As to how the insulin pumps work when short-acting insulin is used can be better explained by comparing it to the pancreas of a person without diabetes. This is because insulin pumps work pretty much like the natural pancreas.
The pancreas is an organ that is deep in the abdomen behind the stomach. This organ is an essential part of the digestive system that produces enzymes and hormones that help in digesting food. One such hormone is insulin.
Insulin is a hormone that is a very important element in regulating glucose (blood sugar levels).
Every cell in a human body needs glucose for generating energy. But insulin is more like the lock to these cells. If the insulin can open up the cell, the cell can then use glucose for energy.
If this fails, the glucose remains unregulated and unused, raising blood sugar levels leading to diabetes.
So, it’s due to the pancreas not producing enough insulin (type 1 diabetes) or not making good use of the insulin produced (Type 2 diabetes), that needs to be corrected by diabetes medications. Insulin pumps help us to do this
So, what the pancreas should do is detect a rise in the blood sugar levels (glucose levels) and release insulin to make energy out of glucose. Insulin pumps imitate the release of insulin, normally produced by the pancreas.
Insulin pumps regularly release short doses of insulin into the body, just like a natural pancreas would. Each patient will have their own basal rate, usually recommended by your doctor. However, blood sugar levels can still spike after eating. So, you can easily enter the amount of insulin in the pump needed to keep blood sugar levels from spiking after eating.

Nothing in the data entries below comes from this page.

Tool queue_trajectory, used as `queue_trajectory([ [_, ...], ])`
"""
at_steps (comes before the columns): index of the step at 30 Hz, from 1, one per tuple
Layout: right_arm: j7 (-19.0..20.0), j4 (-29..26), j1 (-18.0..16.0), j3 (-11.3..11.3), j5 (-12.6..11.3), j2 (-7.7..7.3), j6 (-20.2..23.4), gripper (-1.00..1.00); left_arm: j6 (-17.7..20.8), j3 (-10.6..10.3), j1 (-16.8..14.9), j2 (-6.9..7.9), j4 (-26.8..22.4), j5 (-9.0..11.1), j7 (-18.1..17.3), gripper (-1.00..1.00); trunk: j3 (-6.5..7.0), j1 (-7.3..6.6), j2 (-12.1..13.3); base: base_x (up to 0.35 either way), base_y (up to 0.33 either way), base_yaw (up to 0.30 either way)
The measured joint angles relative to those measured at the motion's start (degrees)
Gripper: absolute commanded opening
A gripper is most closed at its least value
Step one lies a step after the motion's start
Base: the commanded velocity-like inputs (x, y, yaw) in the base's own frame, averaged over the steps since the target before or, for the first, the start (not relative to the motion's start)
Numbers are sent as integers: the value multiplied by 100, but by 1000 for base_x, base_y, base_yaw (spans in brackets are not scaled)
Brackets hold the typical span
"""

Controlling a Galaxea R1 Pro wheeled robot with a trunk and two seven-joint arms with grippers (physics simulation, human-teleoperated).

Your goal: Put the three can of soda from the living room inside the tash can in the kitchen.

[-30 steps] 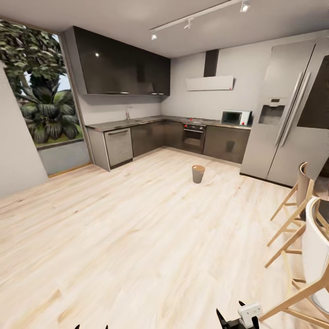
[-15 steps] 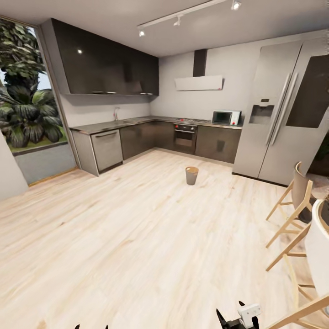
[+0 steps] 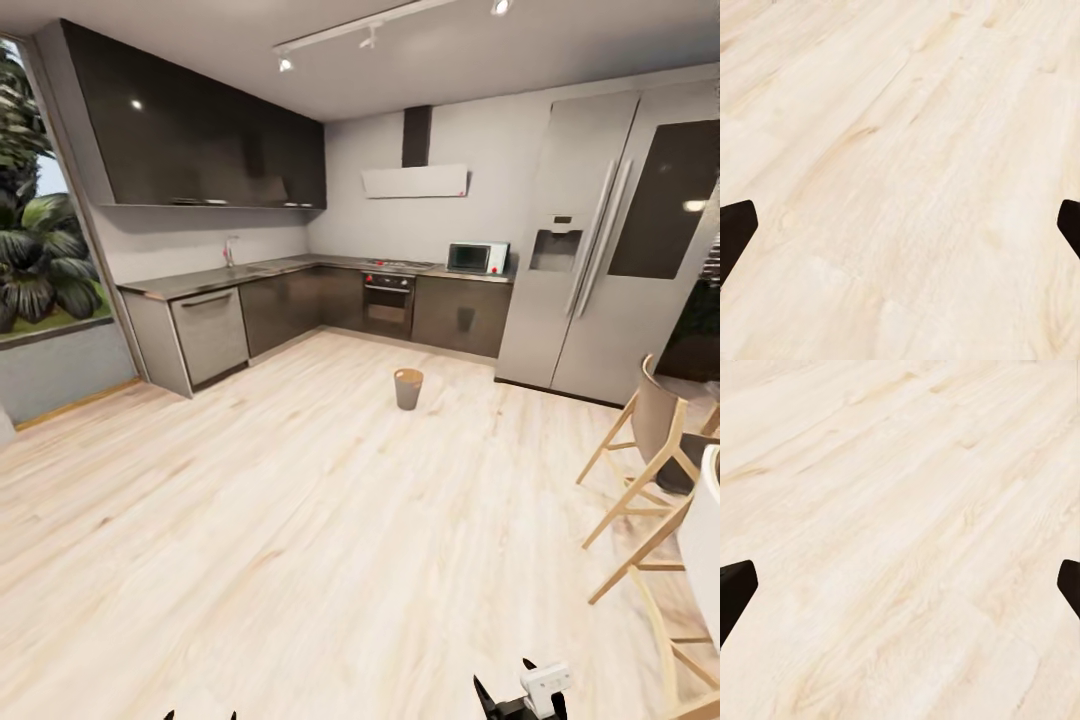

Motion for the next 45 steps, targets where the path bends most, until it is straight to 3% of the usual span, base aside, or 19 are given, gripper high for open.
queue_trajectory([
  [35, 0, 0, 0, 1, -14, 1, 7, 100, 7, 9, 0, -1, -2, 0, 0, 100, 0, 0, 0, 283, 178, -49],
  [45, 0, 8, 0, 1, -22, 1, 7, 100, 7, 9, 0, 1, 0, 0, 0, 100, 0, 0, 0, 283, 163, -197],
])
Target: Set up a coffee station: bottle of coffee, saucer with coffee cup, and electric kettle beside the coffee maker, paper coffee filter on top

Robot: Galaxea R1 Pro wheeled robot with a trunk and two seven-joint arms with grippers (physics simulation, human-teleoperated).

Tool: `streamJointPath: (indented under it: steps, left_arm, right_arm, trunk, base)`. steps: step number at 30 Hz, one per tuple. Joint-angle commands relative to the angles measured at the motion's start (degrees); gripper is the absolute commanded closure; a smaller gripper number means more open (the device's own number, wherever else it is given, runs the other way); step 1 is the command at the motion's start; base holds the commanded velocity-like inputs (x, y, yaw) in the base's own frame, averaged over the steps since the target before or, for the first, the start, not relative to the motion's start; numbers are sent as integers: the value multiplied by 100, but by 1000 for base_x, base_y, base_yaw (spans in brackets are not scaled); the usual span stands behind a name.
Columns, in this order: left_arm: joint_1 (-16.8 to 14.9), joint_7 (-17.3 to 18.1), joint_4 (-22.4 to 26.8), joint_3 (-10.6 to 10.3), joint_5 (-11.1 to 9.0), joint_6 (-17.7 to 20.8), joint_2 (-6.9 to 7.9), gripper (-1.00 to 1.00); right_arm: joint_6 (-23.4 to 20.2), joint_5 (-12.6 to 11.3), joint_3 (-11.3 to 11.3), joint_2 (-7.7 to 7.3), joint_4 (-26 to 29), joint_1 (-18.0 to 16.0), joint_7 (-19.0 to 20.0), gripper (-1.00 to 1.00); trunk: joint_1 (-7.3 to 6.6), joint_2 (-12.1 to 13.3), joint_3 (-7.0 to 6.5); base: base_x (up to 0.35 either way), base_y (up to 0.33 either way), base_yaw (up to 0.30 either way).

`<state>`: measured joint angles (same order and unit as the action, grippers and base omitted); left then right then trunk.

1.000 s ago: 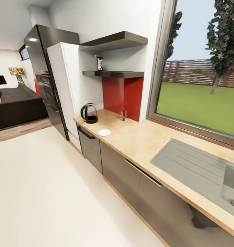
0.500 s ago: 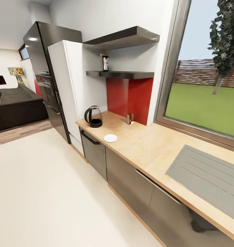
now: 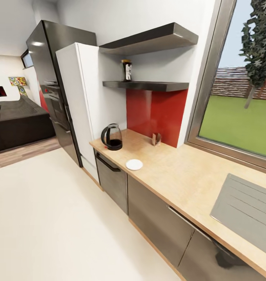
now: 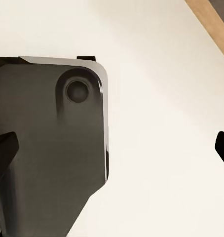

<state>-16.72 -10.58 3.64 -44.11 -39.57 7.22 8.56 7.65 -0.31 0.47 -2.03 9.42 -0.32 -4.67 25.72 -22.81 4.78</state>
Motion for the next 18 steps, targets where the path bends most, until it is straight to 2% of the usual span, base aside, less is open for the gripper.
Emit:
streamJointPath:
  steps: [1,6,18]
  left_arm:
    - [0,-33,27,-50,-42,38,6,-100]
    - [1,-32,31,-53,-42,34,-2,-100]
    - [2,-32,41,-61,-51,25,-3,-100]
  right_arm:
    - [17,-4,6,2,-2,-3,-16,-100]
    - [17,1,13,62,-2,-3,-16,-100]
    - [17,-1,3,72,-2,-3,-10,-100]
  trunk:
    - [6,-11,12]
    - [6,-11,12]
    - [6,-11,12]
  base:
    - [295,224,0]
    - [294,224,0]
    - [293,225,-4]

Most pumps on the market today have a built-in bolus calculator. This means that the patient will enter their insulin-to-carb ratio when they initially set up their pump. Once that is plugged in, they just have to enter the amount of carbohydrates they will consume at each meal. From there, the pump automatically calculates how much insulin is needed for a bolus.
Compare insulin pump use with multiple daily injections.
We hope this has provided a greater insight into what type of insulin goes into an insulin pump and helps clear up any confusion.